Setelah mereka membeli makanan untuk adik tingkat Bandra yang sakit dan nasi Padang, Athena memperhatikan kalau Bandra juga membawa beberapa kue di plastik besar. "Kamu mau pesta di tempat adik tingkat kamu?" tanya Athena.

"Tenang saja, aku tetap akan mengantar kamu kembali ke kantor. Kita hanya sebentar, karena aku juga punya janji dengan pak Andi setelah ini." Kemudian tidak membutuhkan waktu yang lama untuk Bandra menghentikan mobilnya di depan wisma. Bandra mengetik pesan sebelum dia keluar dari mobil dengan bawaan yang banyak bersama Athena. "Tidak, kamu jangan pegang apa pun, biar aku saja," kata Bandra menghentikan Athena untuk membantunya.

"Teman kamu tinggal di wisma? Lagi liburan?" Athena mengikutinya dari samping lalu menyadari kalau ada kendaraan yang dikenalinya di sana. Seperti punya Jeffrey dan Doni, Athena menemukan dua mobil yang sangat mirip seperti milik sekretaris dan staff-nya.

"Orangtuanya lagi liburan di sini. Kebetulan Mamahnya ulang tahun hari ini jadi ada acara kecil-kecilan," jawab Bandra. Lalu dia meletakkan semua barang di teras setelah melepas sepatunya. "Aku ke dalam sebentar, kamu tunggu di sini." Tapi Athena tidak mendengarkan, wanita itu justru melepas hak tingginya dan berpikir untuk membawa tiga plastik besar itu ke dalam wisma.

"Don, bantu gue bawa ini!" Athena mengangkat kepalanya menyadari kalau orang di sebelahnya adalah Wandi. "Loh, kamu kok di sini, Wan?" Athena mengerutkan dahinya menatap Wandi yang melongo sebentar.

"Ih ada Sistah!" Lalu Miko muncul di depan pintu bersama Doni. "Sist, sini deh, ini Sistah dateng juga ternyata." Miko memanggil Ema dan wanita itu berlari menemukan sepupunya Athena berdiri sangat konyol dengan plastik besar di tangannya. "Ih iya, Mik! Jadi tukang angkat barang lagi," kata Ema dengan kunyahan apel di mulutnya.

"Sebentar, kalian kenapa ada di sini?" Athena melihat satu per satu mereka semua dengan kerutan di dahi. "Aku ke sini bersama teman aku Bandra.
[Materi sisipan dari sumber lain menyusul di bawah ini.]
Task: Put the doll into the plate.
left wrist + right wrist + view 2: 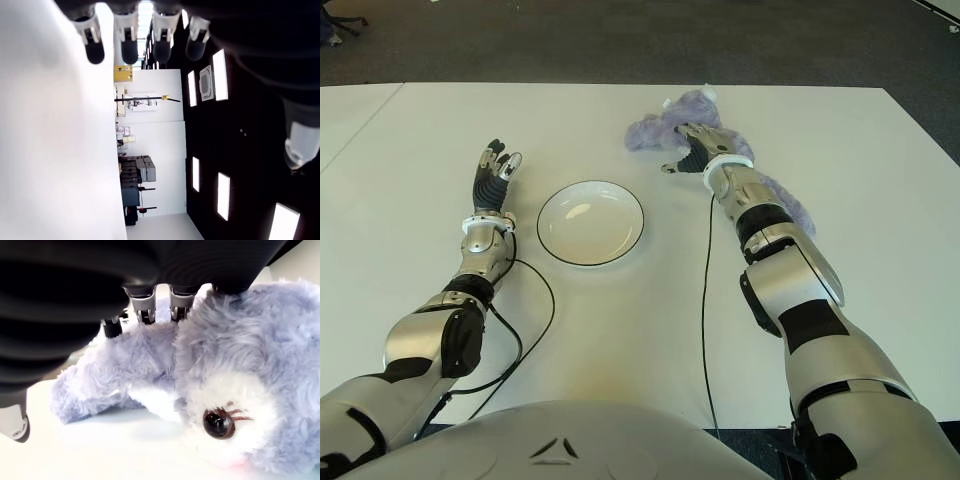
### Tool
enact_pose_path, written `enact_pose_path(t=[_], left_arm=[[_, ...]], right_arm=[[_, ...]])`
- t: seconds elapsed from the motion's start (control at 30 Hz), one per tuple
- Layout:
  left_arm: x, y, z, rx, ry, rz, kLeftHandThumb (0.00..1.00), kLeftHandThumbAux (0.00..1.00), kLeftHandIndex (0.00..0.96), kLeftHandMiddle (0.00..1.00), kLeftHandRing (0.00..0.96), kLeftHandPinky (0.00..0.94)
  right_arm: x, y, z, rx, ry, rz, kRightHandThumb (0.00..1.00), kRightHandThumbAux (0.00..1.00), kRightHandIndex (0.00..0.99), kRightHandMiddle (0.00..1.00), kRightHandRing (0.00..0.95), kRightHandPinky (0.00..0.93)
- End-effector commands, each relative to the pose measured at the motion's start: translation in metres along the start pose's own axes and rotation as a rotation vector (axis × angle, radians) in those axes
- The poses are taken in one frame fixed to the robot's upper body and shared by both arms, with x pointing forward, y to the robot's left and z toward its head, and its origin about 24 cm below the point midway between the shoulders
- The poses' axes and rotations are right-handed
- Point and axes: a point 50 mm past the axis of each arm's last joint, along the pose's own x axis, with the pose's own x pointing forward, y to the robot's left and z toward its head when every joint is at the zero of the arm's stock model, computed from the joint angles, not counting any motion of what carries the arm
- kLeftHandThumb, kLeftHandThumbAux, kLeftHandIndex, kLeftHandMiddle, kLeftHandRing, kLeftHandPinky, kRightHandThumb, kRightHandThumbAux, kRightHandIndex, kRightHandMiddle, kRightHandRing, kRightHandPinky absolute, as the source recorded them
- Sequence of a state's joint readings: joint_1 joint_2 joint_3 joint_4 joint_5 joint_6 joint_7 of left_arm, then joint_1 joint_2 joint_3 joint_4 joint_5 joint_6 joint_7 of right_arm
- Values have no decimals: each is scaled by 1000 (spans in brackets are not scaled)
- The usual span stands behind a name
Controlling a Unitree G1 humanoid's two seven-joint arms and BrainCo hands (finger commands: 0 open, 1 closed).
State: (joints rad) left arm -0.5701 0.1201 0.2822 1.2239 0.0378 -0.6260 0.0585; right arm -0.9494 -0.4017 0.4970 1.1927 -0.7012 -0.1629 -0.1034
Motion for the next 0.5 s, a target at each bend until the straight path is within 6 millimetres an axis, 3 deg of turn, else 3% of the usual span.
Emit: enact_pose_path(t=[0.03, 0.23, 0.37, 0.5], left_arm=[[-76, -3, -93, 10, 465, 4, 0, 505, 20, 80, 78, 63], [-77, -4, -94, 17, 462, 4, 0, 506, 18, 80, 77, 62], [-77, -4, -94, 13, 464, 8, 0, 504, 25, 82, 79, 68], [-77, -3, -94, 21, 460, 3, 0, 516, 16, 79, 77, 65]], right_arm=[[-7, -1, -13, -1, -1, -1, 171, 481, 44, 0, 0, 0], [-18, -17, -4, -30, -83, -101, 160, 481, 26, 0, 0, 0], [-75, -42, 26, -112, -209, -284, 191, 468, 41, 0, 0, 0], [-88, -44, 31, -138, -213, -349, 218, 453, 46, 0, 0, 0]])
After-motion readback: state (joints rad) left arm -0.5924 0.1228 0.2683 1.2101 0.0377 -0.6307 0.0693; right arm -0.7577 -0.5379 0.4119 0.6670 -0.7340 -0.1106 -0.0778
Bandra sedang bertemu dengan adik tingkatnya di sini."

Doni melirik ke kiri dan ke kanan, dan mengambil satu plastik besar lalu meninggalkan semua orang di sana untuk masuk ke dalam dan mencari Jeffrey. "Jeff, hokage datang!" Doni memekik tertahan memastikan Oma Jeffrey di dapur tidak dapat mendengarkannya.

"Serius lo?" Jeffrey menatapnya tiba-tiba lalu berdiri dari sofa dan melihat Bandra kakak tingkatnya dulu di kampus sedang melonggarkan ikatan dasinya. "Jadi dewi yunani yang lo bilang tadi itu, Athena bos gue?" Bandra mengangguk dengan senyuman isengnya. Sama sekali tidak merasa bersalah. "Anjir, kok nggak bilang daritadi?!" Sekarang Jeffrey menjadi panik ketika Omanya berjalan ke pintu depan karena mendengarkan keributan tidak berarti.

Mampus gue. Mampus gue.

*

(1) Kekurangan paling besar manusia adalah, kesenangannya pada kehidupan.

(*) Aku nggak tahu kalau "malbor" ini singkatan mall malioboro atau malioboro itu sendiri. Kalau temen ngajak kesana ngomongnya pasti malbor, jadi ya akunya ngikut aja. Tolong koreksi kalau salah ya.